8月7日の日経朝刊では、「医療機器の添付文書に記載された注意書きや同省の通達が医療現場で守られていない実態を浮き彫りにした」と報道されており、厚労省は「医療機関や都道府県に改善を促す方針」なのだそうです。
しかしながら、日本の医薬品や医療機器の添付文書は、そもそも医療者(医師など)に対する法的な拘束力を持っていないはずです。あれは薬事法が規定する文書で、「医師は添付文書に従わない医薬品・医療機器の使用をすると罰金○○円」なんて文面、医師法にも医療法にもないはずです。新型インフルエンザには、倍量長期投与のタミフル(150mg bid10日など)がNEJMなどでは推奨されています。このように、off labelな医療、添付文書を外れた医療というのは(患者の同意は必要ですが)世界中で認められたやり方です。ここで添付文書の権威をなんとなしに強化してしまうと、医療現場は大変な苦痛を味わうはずです。
おまけに、日本の添付文書は不適切な記載が多く、おまけに間違いがあってもなかなか改訂されません。改訂の窓口が製造者だけ(ユーザーである患者や医療者は物言いが出来ない)とか、新薬の承認で手一杯で既存の添付文書には手が入れられない、など様々な理由はあるようですが、いずれにしても、時代遅れな添付文書の記載は現場を混乱、苦悩に押しやっています。例えば、肺炎球菌ワクチン再接種は「禁忌」だし、抗菌薬の投与量も非科学的な「最大投与量」を設定しており、「副作用をおこすくらいなら患者は死んでしまえ」というフィロソフィーの元で作られています。最近はさすがにPK/PDに則って妥当な投与量を記載した添付文書が増えてきましたが、以前書かれた添付文書はほったらかされたままです。
通知も然りで、不可思議な通知は多いです。というか、通知ってどこまで法的拘束力があるのか、誰に聞いても明解な答えが返ってきません。
このように、法的拘束力があいまいで、かつ科学的信憑性にも乏しい添付文書や通知だからこそ、微量採血器具問題のような「大多数がviolate」するような問題が起きたのではないか、少なくともその遠因になっているのではないか、と私は思います。厚労省がやるべきは「添付文書通りやらんかい」と高圧的な態度をとることではなく、「信憑性の高い、そして分かりやすい添付文書、通知を出し、みんなに信頼されるようにします」と考えることではないでしょうか。
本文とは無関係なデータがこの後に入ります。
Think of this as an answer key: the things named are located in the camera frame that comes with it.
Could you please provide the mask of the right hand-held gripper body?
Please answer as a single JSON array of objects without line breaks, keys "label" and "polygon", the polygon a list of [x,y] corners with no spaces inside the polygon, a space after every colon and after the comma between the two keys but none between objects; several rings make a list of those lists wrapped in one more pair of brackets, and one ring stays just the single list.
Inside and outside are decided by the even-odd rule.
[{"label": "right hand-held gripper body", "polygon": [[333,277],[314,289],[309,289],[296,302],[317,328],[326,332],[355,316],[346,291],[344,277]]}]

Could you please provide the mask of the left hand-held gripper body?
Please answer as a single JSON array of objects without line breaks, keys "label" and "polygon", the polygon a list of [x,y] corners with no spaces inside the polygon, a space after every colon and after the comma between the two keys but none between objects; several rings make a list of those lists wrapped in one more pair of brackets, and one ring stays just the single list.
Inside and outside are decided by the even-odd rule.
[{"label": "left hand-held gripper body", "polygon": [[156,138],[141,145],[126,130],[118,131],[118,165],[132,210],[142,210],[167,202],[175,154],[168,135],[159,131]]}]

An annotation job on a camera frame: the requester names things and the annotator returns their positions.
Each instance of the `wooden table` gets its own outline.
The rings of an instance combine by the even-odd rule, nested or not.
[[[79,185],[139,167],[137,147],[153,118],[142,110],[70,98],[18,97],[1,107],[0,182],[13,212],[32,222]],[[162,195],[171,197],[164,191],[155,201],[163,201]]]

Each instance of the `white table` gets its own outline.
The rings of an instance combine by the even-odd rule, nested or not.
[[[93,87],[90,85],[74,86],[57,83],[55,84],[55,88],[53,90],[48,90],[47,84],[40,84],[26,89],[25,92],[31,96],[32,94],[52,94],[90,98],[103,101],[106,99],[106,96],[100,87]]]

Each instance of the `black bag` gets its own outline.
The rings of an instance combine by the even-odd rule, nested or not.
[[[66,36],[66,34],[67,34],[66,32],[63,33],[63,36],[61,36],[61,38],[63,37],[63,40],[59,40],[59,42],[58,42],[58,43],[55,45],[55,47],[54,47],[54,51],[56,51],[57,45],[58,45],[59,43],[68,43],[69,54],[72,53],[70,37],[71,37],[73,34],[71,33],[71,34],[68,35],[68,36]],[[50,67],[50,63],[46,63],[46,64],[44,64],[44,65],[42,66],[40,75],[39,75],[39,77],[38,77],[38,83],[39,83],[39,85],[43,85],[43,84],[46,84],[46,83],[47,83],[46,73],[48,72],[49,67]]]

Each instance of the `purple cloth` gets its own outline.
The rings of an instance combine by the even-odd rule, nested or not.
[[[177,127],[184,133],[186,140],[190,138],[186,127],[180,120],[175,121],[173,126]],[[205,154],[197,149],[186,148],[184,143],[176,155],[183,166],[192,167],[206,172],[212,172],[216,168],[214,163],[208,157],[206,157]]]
微量採血器具問題は、単なる病院内の安全管理にかかわる問題ではありません。添付文書や通知のあり方(ちなみに、この通知は採血器具をたくさん使う保健学科などには送られていませんでした、些細な話ですが)、行政と現場のコミュニケーションのあり方、血液由来の感染症をどう防ぐのか、というグランドデザインやイニシアチブの行方(どこにあるのでしょう)、安全のプライオリティーの立て方、といった複合的な、そして構造的な問題です。一部のふらちな(ほんの50%以上の)医療機関が、けしからんことにルールを守っていませんでした、という表層的な解釈をメディアや官僚は行っているようですが、問題の構造をよく咀嚼して問題の根っこをきちんとつかむべきでしょう。
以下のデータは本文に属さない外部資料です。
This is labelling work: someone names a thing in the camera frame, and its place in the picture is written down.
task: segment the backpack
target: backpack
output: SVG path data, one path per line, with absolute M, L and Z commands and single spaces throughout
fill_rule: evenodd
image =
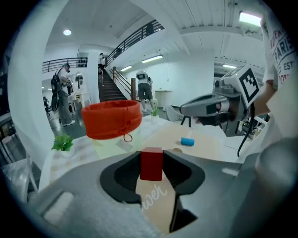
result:
M 53 75 L 51 80 L 51 87 L 52 87 L 52 93 L 53 93 L 51 107 L 53 112 L 55 112 L 58 109 L 59 94 L 62 92 L 62 86 L 61 86 L 60 78 L 58 76 L 61 69 L 58 71 L 58 73 L 56 72 Z

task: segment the blue cylinder
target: blue cylinder
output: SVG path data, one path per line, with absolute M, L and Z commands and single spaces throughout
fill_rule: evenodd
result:
M 193 146 L 195 144 L 195 140 L 194 139 L 190 139 L 190 138 L 181 137 L 180 143 L 182 145 Z

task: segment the ceiling light
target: ceiling light
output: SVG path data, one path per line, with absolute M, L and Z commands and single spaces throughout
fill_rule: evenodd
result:
M 261 26 L 260 21 L 261 18 L 260 17 L 256 17 L 254 15 L 250 15 L 247 13 L 240 13 L 240 17 L 239 17 L 239 21 L 243 21 L 243 22 L 247 22 L 256 26 Z
M 132 68 L 132 66 L 127 66 L 127 67 L 125 67 L 125 68 L 123 68 L 122 70 L 120 70 L 121 72 L 123 72 L 123 71 L 125 71 L 125 70 L 128 70 L 128 69 L 130 69 L 130 68 Z
M 160 55 L 154 56 L 152 58 L 145 59 L 145 60 L 142 61 L 142 63 L 147 63 L 147 62 L 150 62 L 150 61 L 153 61 L 153 60 L 157 60 L 157 59 L 161 59 L 161 58 L 163 58 L 163 56 L 160 54 Z
M 223 65 L 223 67 L 232 68 L 232 69 L 237 68 L 236 66 L 232 66 L 232 65 Z
M 71 31 L 70 31 L 70 30 L 65 30 L 65 31 L 63 32 L 63 34 L 65 34 L 65 35 L 70 35 L 70 34 L 71 34 Z

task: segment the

ここからは完全に蛇足ですが、表層的な解釈とknee jerk reflex的な対応はメディアや官庁だけでなく、日本全体に普遍的に存在するようです。私は、少なからぬ日本の医師がどうして尿量が少ない患者に必ずラシックスを投与するのかずっと理解できませんでした(hypovolemicでも!!!)。でも、最近、職場を変えて、ようやくその理由が分かってきたような気がします。「熱が出たから抗生剤(あるいはステロイドパルス)」、「血圧が下がったので輸液(なんで血圧低いの?)」「ヘモグロビンが下がったから輸血(なんで下がったの?)」、このような表層的な現象にダイレクトに反応する(だけ)というプラクティスをよく観察するようになったからです。これは、日本の初等教育から始まる根の深い、オムニプレゼントな問題なのではないか、、、と最近誇大妄想気味に考えるのですが、、、蛇足はここでおしまいです。現場も会議室も、もっともっとよくしていかねば、という感じでしょうか。